Я хмыкнул и, честно говоря, в душе даже обрадовался, что встретил человека, с которым можно разговаривать почти на равных. А то я тут уже скоро завою. А старик-то болен, довольно сильно, тут и подагра и, видимо, малярия, надо лечить.
— Ну, мне тоже пришлось бежать сюда из тех краёв, в которых стало неуютно. И вот я повстречал купца, что остановился на дороге, спасая юную дочь великого визиря Аксума, а я как раз еле отбился от ватаги дикарей, что хотела меня съесть, но мне повезло. Огромный летающий хищник напал на них и тем самым спас меня, я его называю птеродактилем.
— Птеродактилем? — распахнул в удивлении свои глаза грек. — Ты знаешь латинский? И почему его ты назвал пальцекрыл? (на латинском птеродактиль — пальцекрыл).
— Это не я его так назвал, впрочем, это неважно. Местные называют летающего монстра Попобавой, его я убил в разрушенном городе финикийцев и забрал яйцо из его гнезда. Это оказалось нелегко, но я смог, и теперь ношу в знак той славной победы вот этот плащ, сделанный из перепонок его крыльев.
— Убил летающего монстра в одиночку? Я слышал о нём и даже видел издалека, ужасный и непонятный зверь, но если ты действительно убил его, то как ты смог это сделать?
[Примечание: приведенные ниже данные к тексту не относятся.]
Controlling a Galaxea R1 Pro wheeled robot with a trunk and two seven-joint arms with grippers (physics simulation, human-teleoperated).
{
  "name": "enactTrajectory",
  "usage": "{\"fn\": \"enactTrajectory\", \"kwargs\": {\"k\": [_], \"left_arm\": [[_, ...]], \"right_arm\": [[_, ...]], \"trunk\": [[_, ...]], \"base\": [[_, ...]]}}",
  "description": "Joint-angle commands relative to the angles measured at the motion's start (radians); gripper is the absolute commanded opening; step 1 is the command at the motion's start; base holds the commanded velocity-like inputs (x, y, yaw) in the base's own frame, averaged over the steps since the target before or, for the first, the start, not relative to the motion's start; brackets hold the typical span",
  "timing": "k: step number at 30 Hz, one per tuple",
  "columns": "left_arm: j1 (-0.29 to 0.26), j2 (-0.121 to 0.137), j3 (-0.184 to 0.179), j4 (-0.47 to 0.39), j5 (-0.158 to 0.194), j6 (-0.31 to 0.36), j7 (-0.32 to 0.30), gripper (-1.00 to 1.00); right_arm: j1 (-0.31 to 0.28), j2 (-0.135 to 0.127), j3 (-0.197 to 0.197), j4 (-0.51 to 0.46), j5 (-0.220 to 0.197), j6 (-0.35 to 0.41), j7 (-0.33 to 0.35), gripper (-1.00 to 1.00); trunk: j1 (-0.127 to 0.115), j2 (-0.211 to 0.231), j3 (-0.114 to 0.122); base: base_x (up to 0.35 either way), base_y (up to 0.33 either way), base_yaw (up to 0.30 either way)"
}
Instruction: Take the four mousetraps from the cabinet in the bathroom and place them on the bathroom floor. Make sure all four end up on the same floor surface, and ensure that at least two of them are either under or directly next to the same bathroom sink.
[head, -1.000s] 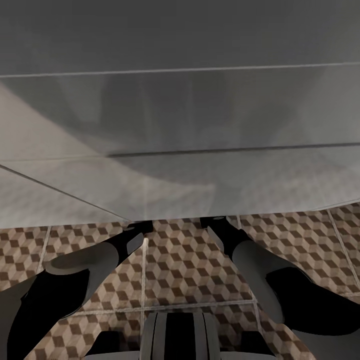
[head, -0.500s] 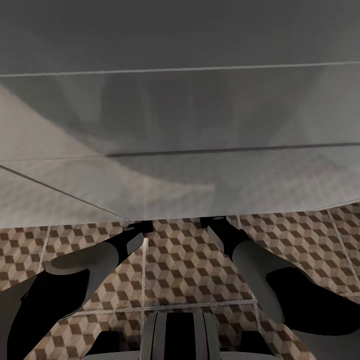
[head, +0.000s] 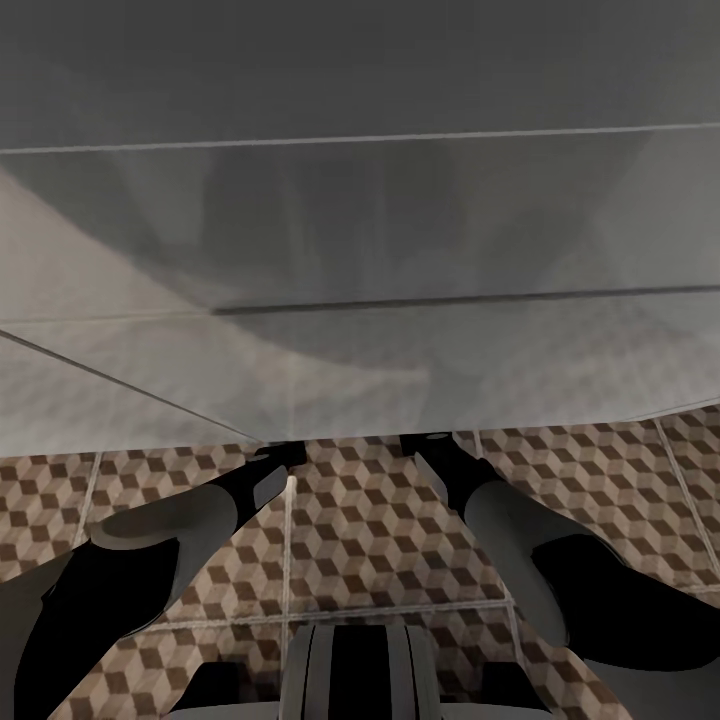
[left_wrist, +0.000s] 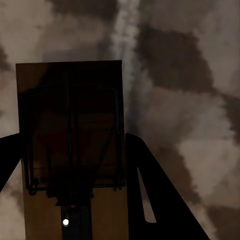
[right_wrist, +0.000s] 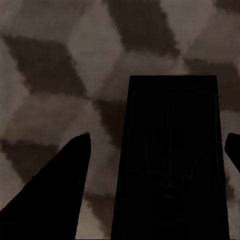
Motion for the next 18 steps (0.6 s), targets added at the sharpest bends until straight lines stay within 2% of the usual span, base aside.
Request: {"fn": "enactTrajectory", "kwargs": {"k": [1, 18], "left_arm": [[0.0, 0.0, 0.0, 0.0, -0.003, 0.001, 0.0, -1.0], [0.0, 0.0, 0.0, -0.001, -0.003, -0.003, 0.001, -1.0]], "right_arm": [[0.0, 0.0, 0.0, 0.0, 0.0, -0.001, 0.0, 1.0], [0.0, 0.0, 0.0, 0.0, 0.0, -0.027, -0.001, 1.0]], "trunk": [[0.0, 0.0, 0.0], [0.0, 0.0, 0.0]], "base": [[0.0, 0.0, 0.0], [0.0, 0.0, 0.0]]}}
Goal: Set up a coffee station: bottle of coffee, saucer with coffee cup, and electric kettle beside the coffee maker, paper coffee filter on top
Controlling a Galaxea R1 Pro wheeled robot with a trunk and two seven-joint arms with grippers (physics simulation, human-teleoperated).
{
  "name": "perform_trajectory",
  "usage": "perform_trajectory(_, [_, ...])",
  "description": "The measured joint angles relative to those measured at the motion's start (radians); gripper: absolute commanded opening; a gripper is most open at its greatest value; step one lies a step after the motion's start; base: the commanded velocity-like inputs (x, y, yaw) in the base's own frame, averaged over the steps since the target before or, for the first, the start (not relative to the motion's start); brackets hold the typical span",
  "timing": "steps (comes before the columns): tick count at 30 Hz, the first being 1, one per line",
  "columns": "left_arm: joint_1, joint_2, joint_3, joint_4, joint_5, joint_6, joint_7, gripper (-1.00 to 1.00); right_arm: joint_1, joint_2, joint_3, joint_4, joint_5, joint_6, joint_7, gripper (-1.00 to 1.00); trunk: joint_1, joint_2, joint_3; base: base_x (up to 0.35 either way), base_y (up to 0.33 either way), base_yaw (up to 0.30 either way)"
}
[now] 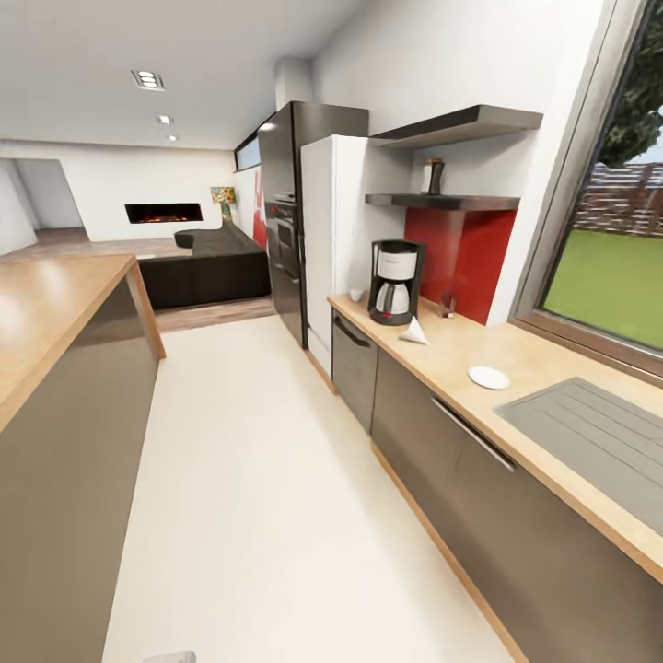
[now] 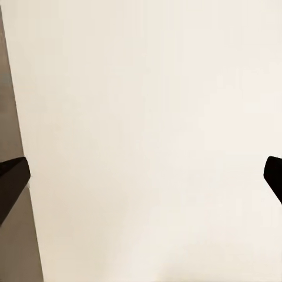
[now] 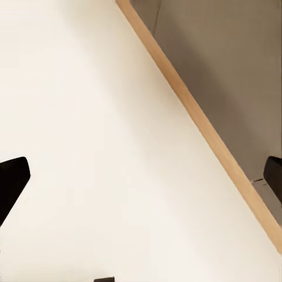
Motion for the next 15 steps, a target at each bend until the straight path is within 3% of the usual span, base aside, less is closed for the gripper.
perform_trajectory(15, [0.000,0.000,0.000,0.001,0.000,0.000,0.000,1.00,0.000,0.000,0.000,0.000,0.000,0.000,0.000,1.00,0.000,0.000,0.007,0.338,0.000,0.274])
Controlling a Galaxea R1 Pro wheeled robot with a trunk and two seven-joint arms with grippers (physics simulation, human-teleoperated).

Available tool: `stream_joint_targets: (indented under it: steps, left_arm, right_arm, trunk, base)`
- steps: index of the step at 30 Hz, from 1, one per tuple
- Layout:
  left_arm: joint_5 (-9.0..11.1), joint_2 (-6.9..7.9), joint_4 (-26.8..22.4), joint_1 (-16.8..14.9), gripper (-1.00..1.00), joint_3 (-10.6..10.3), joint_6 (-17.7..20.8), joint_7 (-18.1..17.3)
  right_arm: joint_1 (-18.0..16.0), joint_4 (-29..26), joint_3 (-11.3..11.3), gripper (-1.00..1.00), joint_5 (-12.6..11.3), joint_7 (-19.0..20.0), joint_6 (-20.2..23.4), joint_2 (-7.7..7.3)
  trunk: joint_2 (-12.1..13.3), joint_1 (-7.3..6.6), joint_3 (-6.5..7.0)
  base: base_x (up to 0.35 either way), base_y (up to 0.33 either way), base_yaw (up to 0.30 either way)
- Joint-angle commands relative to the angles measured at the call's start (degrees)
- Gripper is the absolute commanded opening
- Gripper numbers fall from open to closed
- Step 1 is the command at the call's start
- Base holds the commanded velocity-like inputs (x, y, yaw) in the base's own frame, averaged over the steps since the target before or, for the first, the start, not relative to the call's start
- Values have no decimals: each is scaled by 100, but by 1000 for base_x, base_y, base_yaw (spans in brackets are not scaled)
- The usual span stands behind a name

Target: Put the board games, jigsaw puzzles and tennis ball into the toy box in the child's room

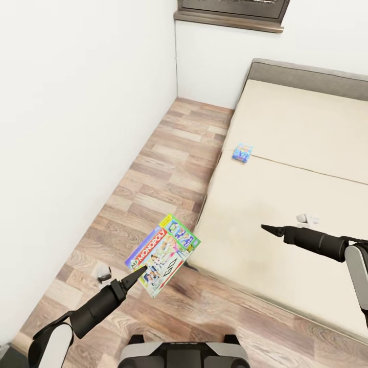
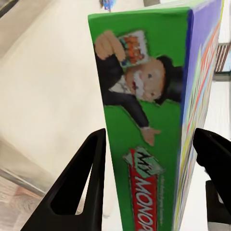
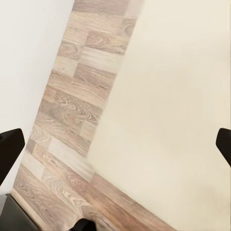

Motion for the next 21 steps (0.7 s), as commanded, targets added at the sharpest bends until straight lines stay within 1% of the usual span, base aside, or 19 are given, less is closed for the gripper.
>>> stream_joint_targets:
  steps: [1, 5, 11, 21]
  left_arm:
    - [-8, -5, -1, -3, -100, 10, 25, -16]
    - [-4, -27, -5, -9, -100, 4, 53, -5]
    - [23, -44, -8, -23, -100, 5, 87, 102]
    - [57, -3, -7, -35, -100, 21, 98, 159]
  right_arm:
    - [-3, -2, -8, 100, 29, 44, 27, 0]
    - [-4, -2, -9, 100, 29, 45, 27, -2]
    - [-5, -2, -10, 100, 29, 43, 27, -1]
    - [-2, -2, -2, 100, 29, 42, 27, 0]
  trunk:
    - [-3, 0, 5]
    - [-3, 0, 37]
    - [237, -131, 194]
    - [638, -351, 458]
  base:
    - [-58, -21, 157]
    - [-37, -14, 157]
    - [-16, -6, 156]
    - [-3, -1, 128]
— Яд, — кратко ответил я, — хороший, сильный яд и трезвый расчёт. Трезвый расчёт — основа всего, и вот я стою перед тобой, а птеродактиль догнивает на вершине скалы в окрестностях храма Баала.
— Баала? — нахмурился грек, — ты и там был?
— Я много, где путешествовал. Я и в центре Африки побывал и смог вернуться назад, но ты много задаёшь вопросов, старик, хотя мне нравится с тобой разговаривать. Я вижу, ты серьёзно болен. Я могу тебя вылечить и спасти от смерти, но мне нужна награда за это.
— Ты хочешь меня спасти? Ты вождь и я, несчастный полумёртвый пленник? Зачем я тебе и какую награду я могу тебе дать?
— Да. И хоть я вождь, но мне нужны умные люди, образованные, а дураки образованными не бывают. По этой причине я сохранил жизнь и тебе, царь Аксума, и тебе, дочь его Кассиопея. Для меня вы слишком ценные кадры, чтобы просто закопать вас в землю. Я приказал не убивать горожан, и каждый, кто осмелился перечить моему слову, сейчас уже мёртв. Мои воины могут грабить и даже гоняться за женщинами, но ни один не сможет убить кого-либо безнаказанно. Пока я один, мне сложно уследить за каждым, но наступит тот день, когда сотни преданных мне людей начнут выполнять мои приказы, не за страх, а за совесть, ради своего будущего и ради того комфорта, который они получат взамен. Я знаю будущее, и я иду к нему по только мне видимому пути.